Sunday, January 31, 2010

stimulus bill allocation of resources

President Obama’s stimulus project has endured a great deal of controversy since the bill was pushed through congress eleven months ago. One main purpose of the bill was to maintain and establish jobs to counteract America’s high unemployment rate. Just minutes after the bill was signed, the allocated funds to Missouri went into use. In the rural town of Tuscumbia, just three hours from Missouri’s biggest city, St. Louis, a $9 million bridge over the Osage River has been under construction. State and federal officials estimated that the bridge would not only create thirty new jobs, but the project would indirectly benefit another 220 jobs. While this all seems reasonable and beneficial, Missouri officials are calling the rural project an insult. Unfortunately, these state officials see more social gain coming from urban projects because a highly populated area could result in increased indirect assistance to workers in many industries. Since this was the first project to break ground under the new stimulus bill, the job has received national media coverage from day one in March 2009. Resentment toward where the project should have been located has settled, which now leads to the question of just how many jobs have been saved. The Missouri Recovery government, through time sheets, has determined that actually 24.69 jobs have been saved. This may be a misleading number due to the number of jobs created does not account for the number of jobs that have merely been transferred from another project. A plus is that at least people are able to keep working and stay of the unemployment line. Unfortunately, not everyone is benefiting from the stimulus job. The local restaurant near the bridge has seen little economic boost. Hopefully, when the bridge is completed in the summer a financial boost will occur on the small business. Small towns too need any economic activity occurring to battle through the poor economy. The University of Missouri agricultural economist said, “…the 240 spinoff jobs estimated at Tuscumbia are "nowhere near" the jobs that would have been indirectly created, even in a busy area like St. Louis” (Fitzpatrick 2010). While the new bridge was unquestionably necessary, the location and allocation of funds remains skeptical. I question whether the state or the national government should be able to decide how to use the stimulus bill most effectively.

Works Cited

Fitzpatrick, David. "First stimulus project nears completion, job questions remain." The Stimulus Package. CNN Politics. 29 Jan. 2010. Web. 31 Jan. 2010. .

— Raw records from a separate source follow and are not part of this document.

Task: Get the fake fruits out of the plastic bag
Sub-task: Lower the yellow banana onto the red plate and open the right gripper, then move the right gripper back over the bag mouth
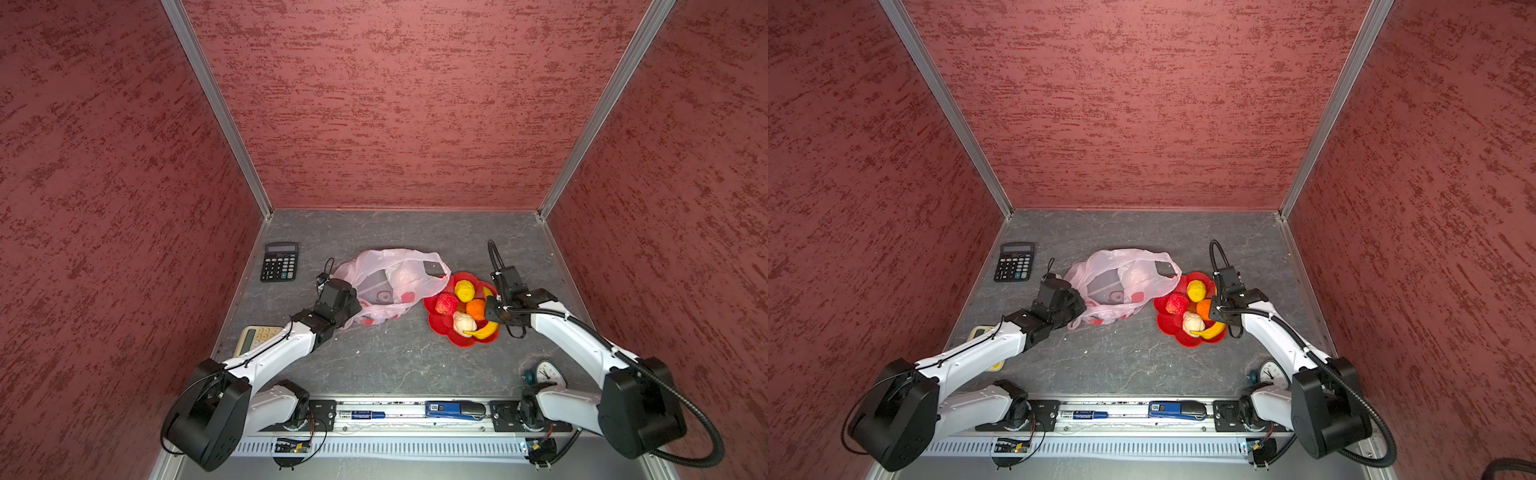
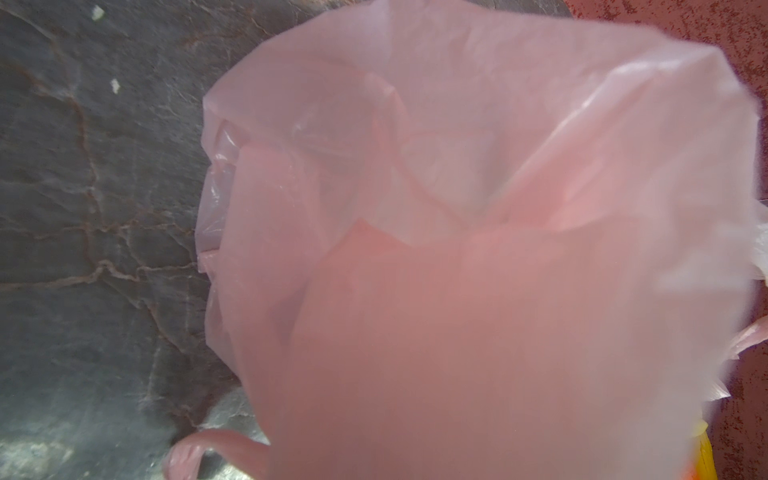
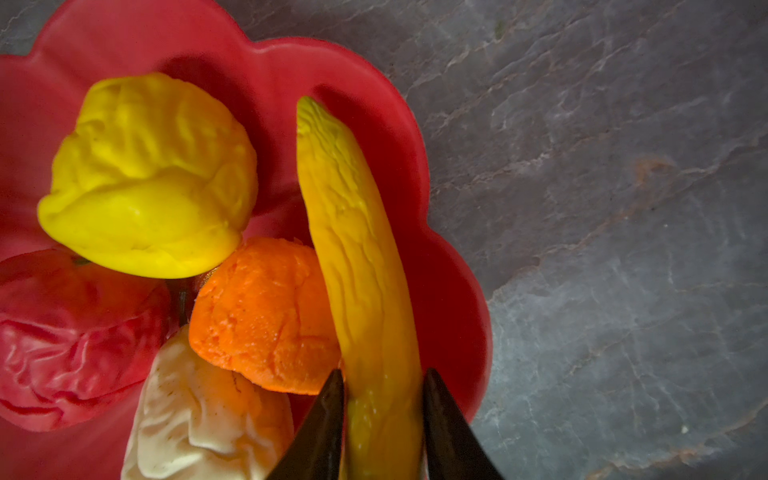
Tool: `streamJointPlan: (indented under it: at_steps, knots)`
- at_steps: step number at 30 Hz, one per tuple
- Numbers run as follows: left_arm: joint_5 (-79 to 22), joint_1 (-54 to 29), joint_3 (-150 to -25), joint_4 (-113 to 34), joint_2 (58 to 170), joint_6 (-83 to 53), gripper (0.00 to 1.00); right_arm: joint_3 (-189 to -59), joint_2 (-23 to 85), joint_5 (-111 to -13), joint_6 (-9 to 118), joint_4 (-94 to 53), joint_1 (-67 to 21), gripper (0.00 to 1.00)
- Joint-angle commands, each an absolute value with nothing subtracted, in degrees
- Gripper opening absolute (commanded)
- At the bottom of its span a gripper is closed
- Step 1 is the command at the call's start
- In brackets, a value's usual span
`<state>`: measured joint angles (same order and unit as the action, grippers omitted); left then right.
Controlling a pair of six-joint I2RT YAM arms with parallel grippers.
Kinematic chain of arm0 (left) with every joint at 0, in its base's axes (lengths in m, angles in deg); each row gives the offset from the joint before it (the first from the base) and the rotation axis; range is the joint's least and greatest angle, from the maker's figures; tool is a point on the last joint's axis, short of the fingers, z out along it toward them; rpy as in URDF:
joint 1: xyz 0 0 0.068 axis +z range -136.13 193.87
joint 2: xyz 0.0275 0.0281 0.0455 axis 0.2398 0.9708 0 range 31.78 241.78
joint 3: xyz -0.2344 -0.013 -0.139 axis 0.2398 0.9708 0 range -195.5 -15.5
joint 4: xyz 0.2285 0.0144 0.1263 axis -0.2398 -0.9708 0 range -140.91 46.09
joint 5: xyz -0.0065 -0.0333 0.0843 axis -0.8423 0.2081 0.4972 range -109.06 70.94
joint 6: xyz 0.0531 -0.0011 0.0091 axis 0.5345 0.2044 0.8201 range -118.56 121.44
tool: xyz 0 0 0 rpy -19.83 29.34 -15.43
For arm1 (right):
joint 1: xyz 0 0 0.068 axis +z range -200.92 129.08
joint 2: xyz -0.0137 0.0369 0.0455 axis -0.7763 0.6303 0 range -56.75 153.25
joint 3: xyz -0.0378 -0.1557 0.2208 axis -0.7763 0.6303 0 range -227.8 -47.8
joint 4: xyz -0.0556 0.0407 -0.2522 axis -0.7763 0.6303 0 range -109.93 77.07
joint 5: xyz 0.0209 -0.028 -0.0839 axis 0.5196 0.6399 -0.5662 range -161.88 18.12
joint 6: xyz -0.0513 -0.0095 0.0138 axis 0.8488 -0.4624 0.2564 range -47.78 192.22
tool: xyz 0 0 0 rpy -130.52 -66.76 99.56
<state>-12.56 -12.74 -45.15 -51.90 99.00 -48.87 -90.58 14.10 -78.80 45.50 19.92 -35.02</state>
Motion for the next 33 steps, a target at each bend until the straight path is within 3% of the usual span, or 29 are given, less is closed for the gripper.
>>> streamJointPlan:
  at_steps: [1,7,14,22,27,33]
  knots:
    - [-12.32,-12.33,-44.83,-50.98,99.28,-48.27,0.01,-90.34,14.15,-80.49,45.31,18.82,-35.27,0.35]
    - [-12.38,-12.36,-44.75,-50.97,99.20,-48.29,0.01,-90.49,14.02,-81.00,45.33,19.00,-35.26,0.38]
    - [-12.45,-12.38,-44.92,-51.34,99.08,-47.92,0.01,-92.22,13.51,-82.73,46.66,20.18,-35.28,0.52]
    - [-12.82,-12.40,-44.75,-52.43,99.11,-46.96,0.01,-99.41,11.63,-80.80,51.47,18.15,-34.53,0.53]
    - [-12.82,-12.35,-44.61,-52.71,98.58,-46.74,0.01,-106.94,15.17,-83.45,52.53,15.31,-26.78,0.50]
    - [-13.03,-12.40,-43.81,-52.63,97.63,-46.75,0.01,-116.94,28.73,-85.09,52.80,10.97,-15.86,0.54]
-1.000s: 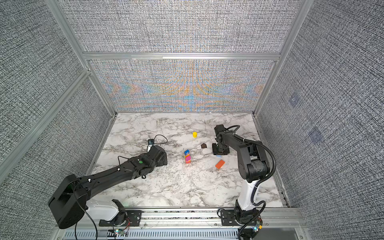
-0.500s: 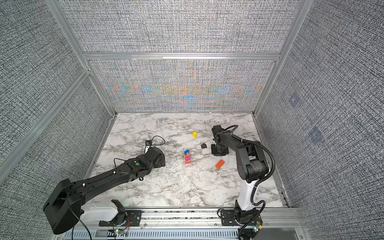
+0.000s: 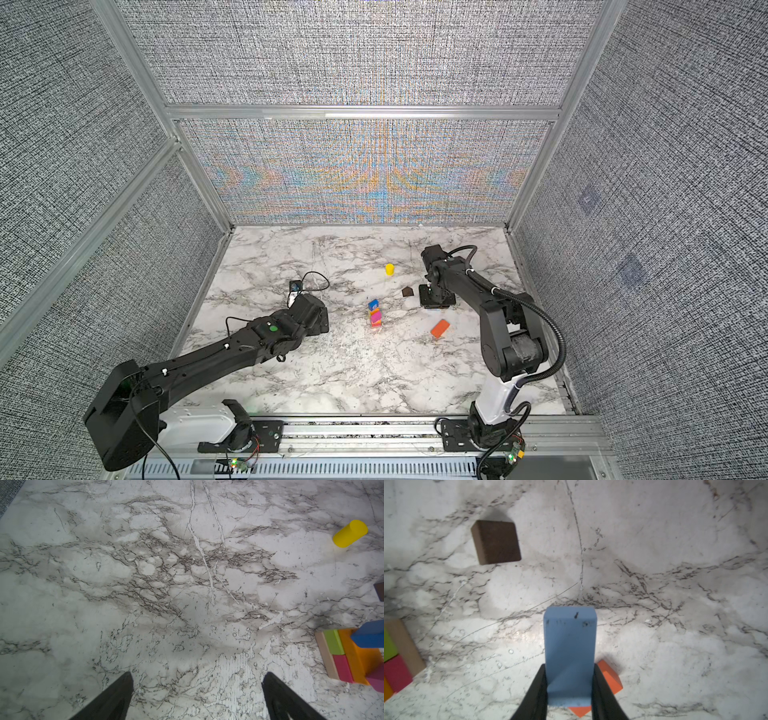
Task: Build the wood block tower
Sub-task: 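Lift the light-blue bar with the right gripper and carry it over the stack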
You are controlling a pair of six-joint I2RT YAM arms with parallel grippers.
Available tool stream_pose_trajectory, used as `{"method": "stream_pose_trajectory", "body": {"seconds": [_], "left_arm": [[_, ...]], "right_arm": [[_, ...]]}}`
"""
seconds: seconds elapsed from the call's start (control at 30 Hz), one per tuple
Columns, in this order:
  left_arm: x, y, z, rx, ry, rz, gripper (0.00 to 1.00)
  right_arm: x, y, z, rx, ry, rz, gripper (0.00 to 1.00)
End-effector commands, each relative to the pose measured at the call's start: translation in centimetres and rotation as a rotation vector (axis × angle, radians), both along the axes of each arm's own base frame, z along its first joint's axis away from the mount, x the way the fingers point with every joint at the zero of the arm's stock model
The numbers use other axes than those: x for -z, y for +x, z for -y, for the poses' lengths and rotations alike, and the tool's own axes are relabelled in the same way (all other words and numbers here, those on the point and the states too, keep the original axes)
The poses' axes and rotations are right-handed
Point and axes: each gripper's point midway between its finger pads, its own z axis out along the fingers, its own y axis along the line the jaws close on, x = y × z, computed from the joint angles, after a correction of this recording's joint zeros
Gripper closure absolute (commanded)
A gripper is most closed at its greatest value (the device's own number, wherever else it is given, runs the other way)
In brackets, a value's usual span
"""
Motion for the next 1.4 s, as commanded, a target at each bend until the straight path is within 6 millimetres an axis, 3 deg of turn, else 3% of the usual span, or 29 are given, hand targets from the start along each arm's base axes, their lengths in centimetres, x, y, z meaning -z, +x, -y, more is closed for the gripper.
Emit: {"method": "stream_pose_trajectory", "body": {"seconds": [0.0, 0.23, 0.53, 0.73, 1.03, 1.37], "left_arm": [[-0.4, 0.6, 0.3, 0.005, 0.011, 0.004, 0.01], [-0.3, 0.8, 0.6, 0.005, 0.012, -0.016, 0.01], [-0.4, 0.2, -0.7, -0.042, 0.009, -0.003, 0.01], [-0.8, -0.4, -1.5, -0.047, -0.023, 0.033, 0.01], [0.4, -0.8, -1.8, -0.049, -0.018, 0.003, 0.01], [0.3, -0.9, -2.2, -0.049, -0.018, 0.015, 0.01]], "right_arm": [[-0.8, -1.5, -0.7, -0.029, 0.005, -0.032, 0.73], [-2.9, -3.0, -2.9, -0.083, 0.034, -0.013, 0.73], [-4.5, -3.7, -6.5, -0.179, 0.087, -0.023, 0.73], [-4.9, -3.7, -8.9, -0.24, 0.072, -0.025, 0.73], [-4.6, -3.8, -12.2, -0.305, 0.044, -0.028, 0.73], [-4.9, -4.0, -14.6, -0.347, 0.036, -0.024, 0.74]]}}
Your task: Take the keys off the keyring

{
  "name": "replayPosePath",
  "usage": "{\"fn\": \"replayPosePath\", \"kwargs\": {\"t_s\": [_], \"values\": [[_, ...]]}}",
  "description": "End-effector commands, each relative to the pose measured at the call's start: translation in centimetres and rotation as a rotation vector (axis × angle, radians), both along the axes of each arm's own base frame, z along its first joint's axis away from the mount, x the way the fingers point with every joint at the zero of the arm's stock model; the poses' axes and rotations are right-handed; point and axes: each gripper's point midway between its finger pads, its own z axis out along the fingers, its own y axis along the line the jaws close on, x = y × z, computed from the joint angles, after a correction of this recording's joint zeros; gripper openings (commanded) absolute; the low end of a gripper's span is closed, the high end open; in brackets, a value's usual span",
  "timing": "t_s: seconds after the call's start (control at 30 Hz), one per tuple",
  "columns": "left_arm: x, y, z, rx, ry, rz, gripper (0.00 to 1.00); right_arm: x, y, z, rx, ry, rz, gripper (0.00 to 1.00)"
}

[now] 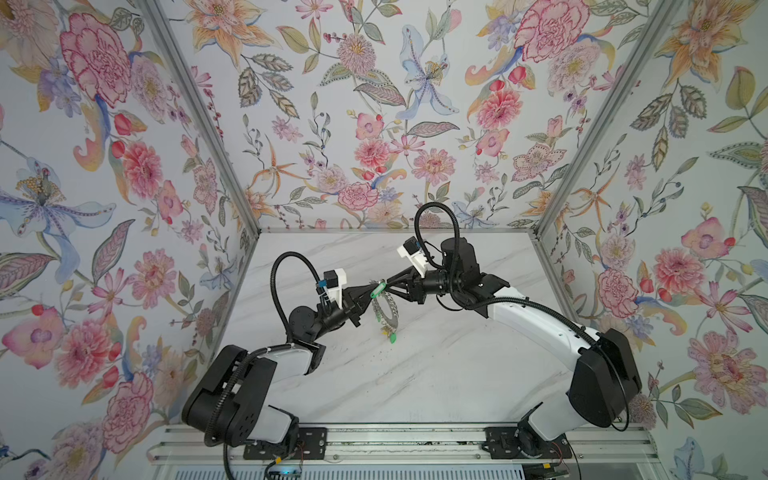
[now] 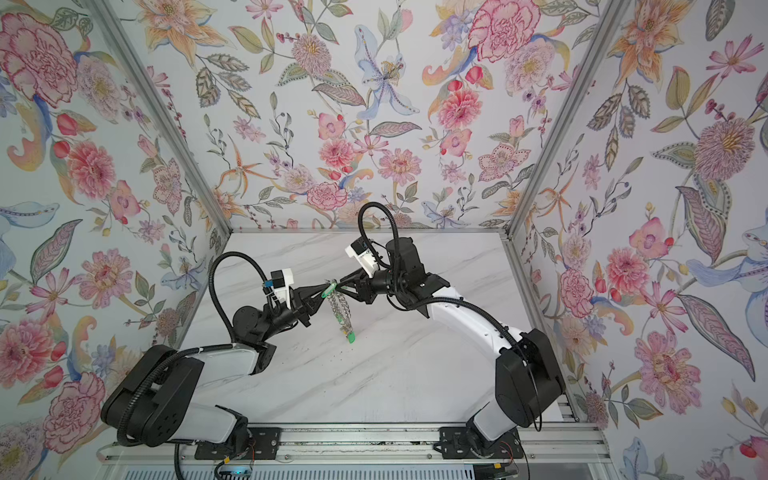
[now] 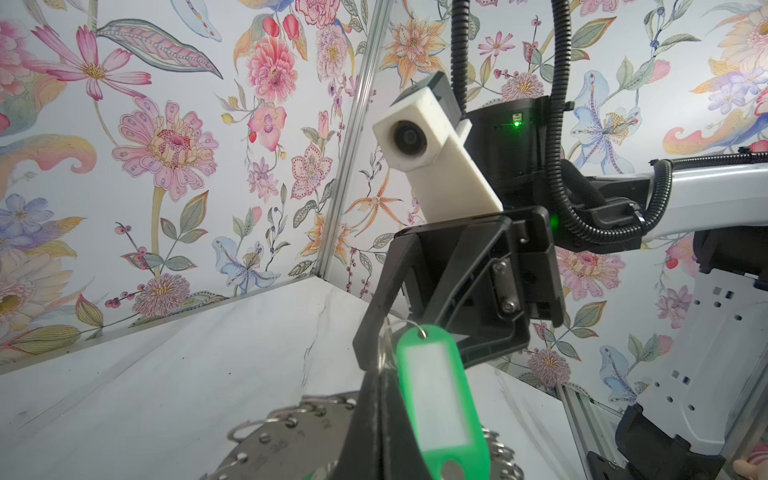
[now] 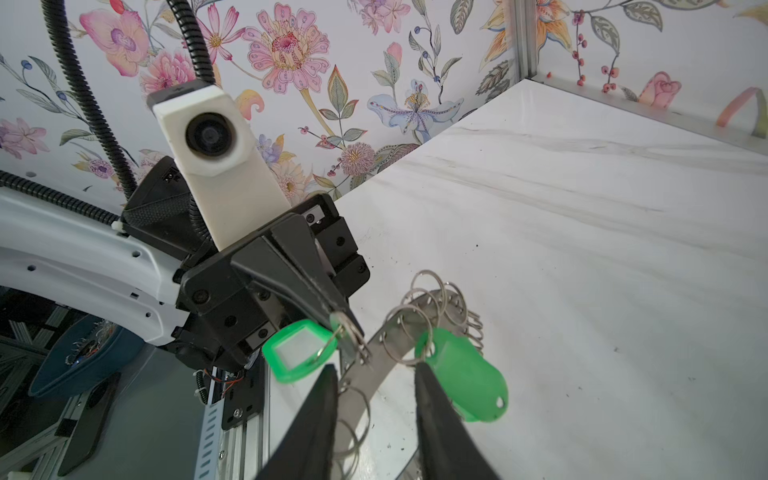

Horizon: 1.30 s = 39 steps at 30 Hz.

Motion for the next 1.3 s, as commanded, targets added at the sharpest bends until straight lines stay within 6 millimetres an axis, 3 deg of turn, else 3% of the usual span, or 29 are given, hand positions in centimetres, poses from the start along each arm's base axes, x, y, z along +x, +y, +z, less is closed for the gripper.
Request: {"fn": "replayPosePath", "kwargs": {"t_s": [0.0,0.17,0.23,0.53,0.6,1.03,1.27], "values": [[-1.0,0.4,3.8,-0.055,-0.151,-0.01,0.0,-0.1,0.5,0.5,0.016,-0.016,0.03,0.27],[-1.2,0.4,3.8,-0.051,-0.149,-0.016,0.0,0.1,0.7,0.5,0.023,-0.02,0.037,0.25],[-1.2,0.4,3.8,-0.049,-0.149,-0.017,0.0,-1.0,1.7,0.7,0.032,-0.027,0.07,0.25],[-1.2,0.2,3.4,-0.05,-0.136,-0.03,0.0,-1.6,2.4,1.4,0.057,-0.045,0.105,0.21],[-1.1,0.2,3.5,-0.048,-0.139,-0.029,0.0,-1.6,2.2,1.5,0.057,-0.051,0.104,0.15],[-1.0,0.2,3.2,-0.036,-0.127,-0.022,0.0,-1.8,1.5,1.6,0.053,-0.074,0.098,0.0],[-0.7,0.0,2.9,-0.03,-0.116,-0.024,0.0,-1.7,1.2,1.9,0.056,-0.094,0.078,0.01]]}}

  1. Although the stimulus package was, in my opinion, necessary for an economic turnaround, the state governments and citizens should have been considered when allocating money. The only stimulus projects I have heard of are ones that benefit few people and are not long term secure jobs. While that is good for short term recovery I thought the whole point of this package was to establish a path to long term economic security. If the state governments were allowed to allocate money within their own state I think more attention would be paid to details and where the money would really do the best help.

    The question of which level of government should decide the appropriate use of stimulus money is valid – but at some level, a decision needs to be made and action taken. If the bridge being built was needed, as mentioned, and the funds were previously unavailable, congratulations to the local government that applied for and received the stimulus funds as it was acting on behalf of the needs of its citizens. As mentioned, small towns need monies as well as the large metropolitan regions; though within a state governmental system, the larger metropolitan areas exert more power, via representation, and feel that their needs supercede those of the rural population. I am not sure that this is necessarily the case. Not enough federal stimulus money is available to keep everyone employed, create jobs or fund all of the necessary infrastructure improvements. Apparently, the small town of Tuscumbia was ready with its application and followed the wishes of their citizens.

  3. The citizens were part of the decision for constructing the bridge, as Judith mentioned, and the bridge was apparently needed. So maybe the funds from the bill were allocated as best as they could. FitzPatrick also only mentioned a local restaurant suffering from this project; are there any other businesses affected? Probably, but I'm sure all those local businesses will benefit from the constructed bridge.

  4. It seems that everyone should have a say in where the money goes from the stimulus package, all the way from federal down to community levels, since it ultimately effects everyone. Although this bridge did create other jobs indirectly, so do alot of other construction projects and I'm not sure if that should weigh as highly as directly created jobs. Overall, this bridge cost $9 billion and only about 25 direct jobs were created/saved. It seems to make the most sense to do future projects in more urban areas, where there is a more proportionate ratio of stimulus package spent to jobs created.

  5. I was under the impression that states had the ultimate decision about where the funding should be allocated. The biggest difficulty with the stimulus allocations is that there's a fight between efficiency and quality. Everyone wants jobs created immediately, but if there was more time to consider the allocations, maybe they could use the money for another effort that might create more jobs and help boost the economy more. It seems to me like the bridge might have been the quickest project but there might have been better projects to use the money for.